Please retype only the lines below that run from the one containing "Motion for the" through the last line, both included, without altering a word.

(Data):
* * *

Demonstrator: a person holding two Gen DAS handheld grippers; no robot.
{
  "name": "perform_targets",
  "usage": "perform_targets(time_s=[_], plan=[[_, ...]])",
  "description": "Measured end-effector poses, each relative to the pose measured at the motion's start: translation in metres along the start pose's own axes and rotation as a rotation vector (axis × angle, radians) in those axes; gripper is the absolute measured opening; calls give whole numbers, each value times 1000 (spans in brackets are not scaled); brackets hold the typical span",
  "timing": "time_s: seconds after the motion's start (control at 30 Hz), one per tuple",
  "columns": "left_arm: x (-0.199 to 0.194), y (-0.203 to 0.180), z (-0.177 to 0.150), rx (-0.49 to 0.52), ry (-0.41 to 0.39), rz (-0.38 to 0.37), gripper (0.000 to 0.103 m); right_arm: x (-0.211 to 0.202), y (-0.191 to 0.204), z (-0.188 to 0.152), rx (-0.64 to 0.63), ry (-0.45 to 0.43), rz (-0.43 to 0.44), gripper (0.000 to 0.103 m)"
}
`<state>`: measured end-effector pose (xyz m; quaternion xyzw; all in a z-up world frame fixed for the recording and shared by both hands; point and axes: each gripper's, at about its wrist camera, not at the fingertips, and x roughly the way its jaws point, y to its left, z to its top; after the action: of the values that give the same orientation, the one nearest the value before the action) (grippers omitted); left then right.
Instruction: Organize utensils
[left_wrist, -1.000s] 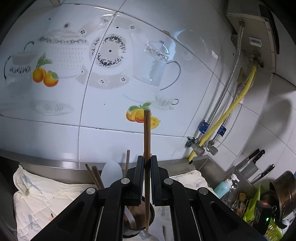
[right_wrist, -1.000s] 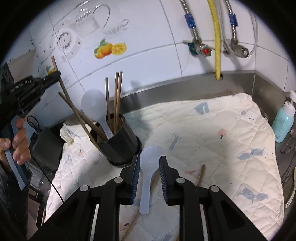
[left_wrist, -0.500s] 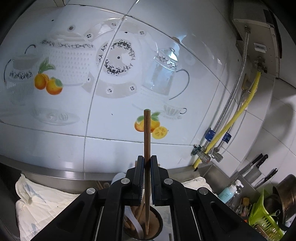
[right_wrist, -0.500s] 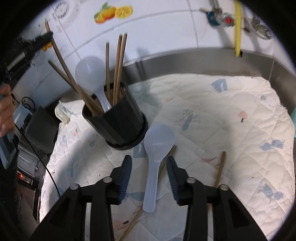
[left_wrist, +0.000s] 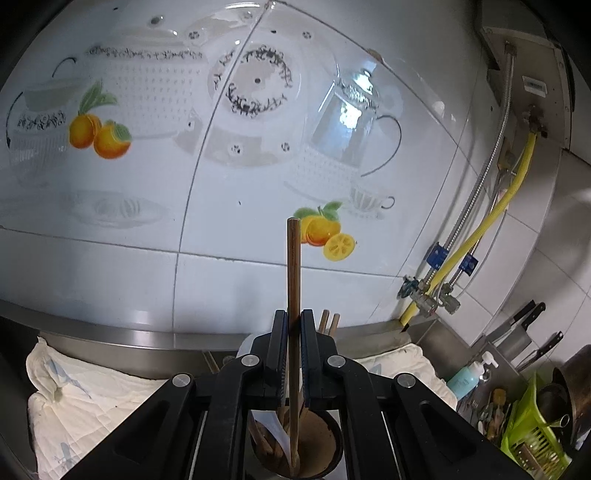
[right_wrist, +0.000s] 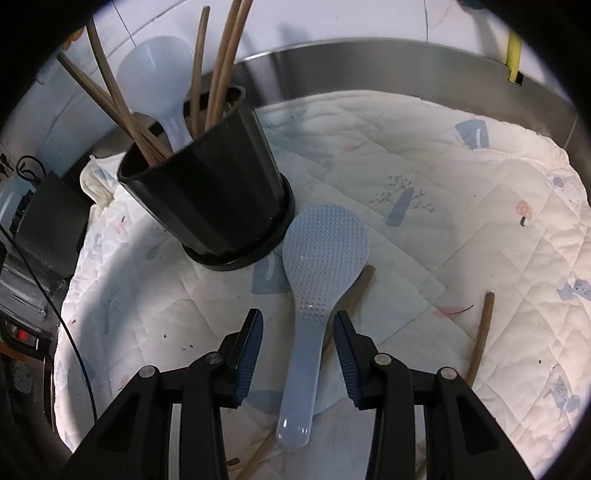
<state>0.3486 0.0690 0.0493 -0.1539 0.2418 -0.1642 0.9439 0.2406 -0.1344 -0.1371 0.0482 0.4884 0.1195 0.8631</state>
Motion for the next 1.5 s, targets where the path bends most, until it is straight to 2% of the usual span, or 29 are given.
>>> perform_targets(time_s=[0.27,0.33,0.47,0.77,1.3,1.5], plan=[[14,1,-14,5,47,14,6,11,5,4,-12,10,-45,38],[18,2,-17,7,61,17,6,13,8,4,-27,8,-73,28],[26,3,-21,5,86,19,6,13,9,3,-36,-1,-87,27],[25,5,-24,12,99,36,7,-6,-12,-6,69,-68,32,24],[24,10,-24,-22,122,42,8,-61,-13,-2,125,-245,90,23],[15,12,-21,-23,110,49,8,-94,-10,9,127,-355,140,23]])
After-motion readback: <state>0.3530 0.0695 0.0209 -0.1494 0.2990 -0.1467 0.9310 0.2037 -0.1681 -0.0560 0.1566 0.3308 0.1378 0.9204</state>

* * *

(Task solution):
Motion for the next 1.5 s, targets where the path bends most, until it is straight to 2% of the usual span, or 29 are given.
>>> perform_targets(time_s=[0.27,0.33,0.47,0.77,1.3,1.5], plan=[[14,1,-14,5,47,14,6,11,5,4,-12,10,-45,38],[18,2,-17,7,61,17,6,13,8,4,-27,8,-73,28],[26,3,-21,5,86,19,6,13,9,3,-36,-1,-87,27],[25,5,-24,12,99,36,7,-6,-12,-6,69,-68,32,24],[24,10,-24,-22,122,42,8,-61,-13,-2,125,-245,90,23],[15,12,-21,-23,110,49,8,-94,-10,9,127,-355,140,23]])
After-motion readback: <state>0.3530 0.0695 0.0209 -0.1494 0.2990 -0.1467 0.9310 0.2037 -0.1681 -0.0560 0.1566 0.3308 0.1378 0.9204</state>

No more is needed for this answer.